Le lac apparaissait alors dans toute sa beauté matinale. Le soleil, à son lever, avait bu les vapeurs de la nuit. On n'aurait pu souhaiter une plus belle journée d'été.

— Vous n'êtes pas trop fatigué, mon brave Joël? demanda le professeur, dès qu'il fut descendu de la kariol.

— Non, monsieur Sylvius. Ne suis-je pas habitué à ces longues courses à travers le Telemark?

— C'est juste! Dites-moi, savez-vous quelle est la route la plus directe pour aller de Moel à Christiania?

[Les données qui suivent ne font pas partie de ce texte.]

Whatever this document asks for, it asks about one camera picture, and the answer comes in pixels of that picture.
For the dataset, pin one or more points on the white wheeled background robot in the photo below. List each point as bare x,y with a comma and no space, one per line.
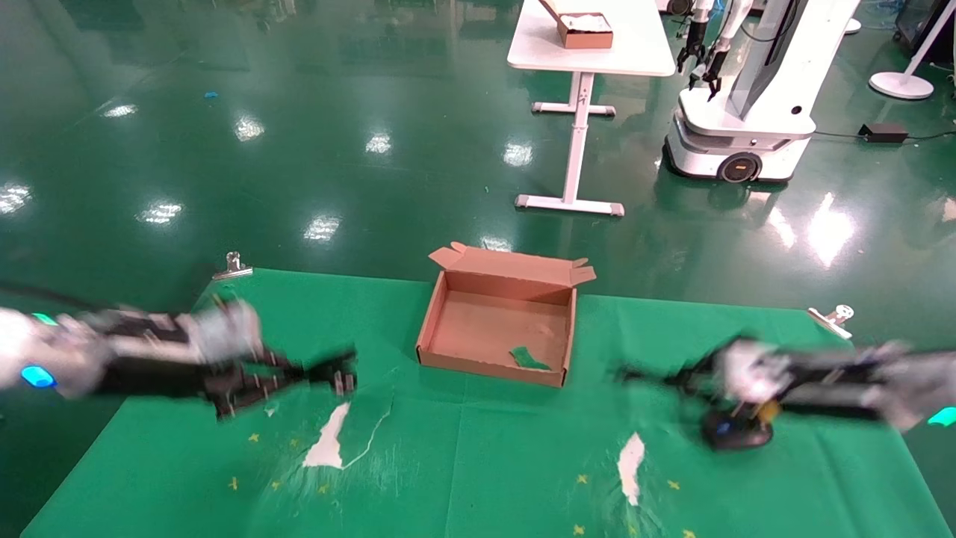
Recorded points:
754,127

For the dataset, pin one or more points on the small white round base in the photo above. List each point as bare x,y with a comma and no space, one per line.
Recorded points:
852,27

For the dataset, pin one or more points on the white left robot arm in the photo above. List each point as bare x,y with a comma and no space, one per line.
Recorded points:
67,359

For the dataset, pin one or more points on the small green tape scrap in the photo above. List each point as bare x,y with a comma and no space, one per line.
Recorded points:
529,360

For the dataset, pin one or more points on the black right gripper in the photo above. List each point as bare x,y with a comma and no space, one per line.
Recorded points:
829,385

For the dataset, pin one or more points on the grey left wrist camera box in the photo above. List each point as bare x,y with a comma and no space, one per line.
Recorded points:
224,332

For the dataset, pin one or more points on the black background robot gripper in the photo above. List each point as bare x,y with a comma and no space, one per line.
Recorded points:
692,48
713,71

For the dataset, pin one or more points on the silver metal binder clip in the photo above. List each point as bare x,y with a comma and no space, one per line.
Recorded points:
233,269
833,320

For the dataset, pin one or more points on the white table with legs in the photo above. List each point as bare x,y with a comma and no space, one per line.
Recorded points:
635,45

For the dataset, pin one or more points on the small brown cardboard box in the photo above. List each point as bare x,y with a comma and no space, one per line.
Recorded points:
586,39

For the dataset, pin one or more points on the black round wheel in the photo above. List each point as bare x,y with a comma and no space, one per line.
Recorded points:
678,6

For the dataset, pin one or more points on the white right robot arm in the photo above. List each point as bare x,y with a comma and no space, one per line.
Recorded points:
919,381

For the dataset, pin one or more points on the open brown cardboard box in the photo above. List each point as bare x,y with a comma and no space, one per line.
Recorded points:
485,329

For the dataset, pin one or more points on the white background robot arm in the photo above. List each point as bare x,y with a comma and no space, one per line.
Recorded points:
733,19
702,11

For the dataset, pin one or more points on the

— Parfaitement, monsieur Sylvius. Une fois arrivés à l'extrémité du lac, à Tinoset… Par exemple, je ne sais pas si nous y trouverons une kariol, faute d'avoir envoyé des «forbuds» pour prévenir de notre arrivée au relais, comme on fait d'habitude dans le pays…

— Soyez tranquille, mon garçon, répondit le professeur, j'ai prévu le cas. Mon intention n'est point de vous obliger à faire la route à pied de Dal à Christiania.

— S'il le fallait… dit Joël.

— Il ne le faudra pas. Revenons à notre itinéraire, et dites-moi comment vous le comprenez.

— Eh bien, une fois à Tinoset, monsieur Sylvius, nous contournerons le lac Fol, en passant par Vik et Bolkesjö, de manière à gagner Möse, et de là, Kongsberg, Hangsund et Drammen. Si nous voyageons de nuit comme de jour, il ne sera pas impossible d'arriver demain, dans l'après-midi, à Christiania.

— Très bien, Joël! Je vois que vous connaissez le pays, et voilà, en vérité, un agréable itinéraire.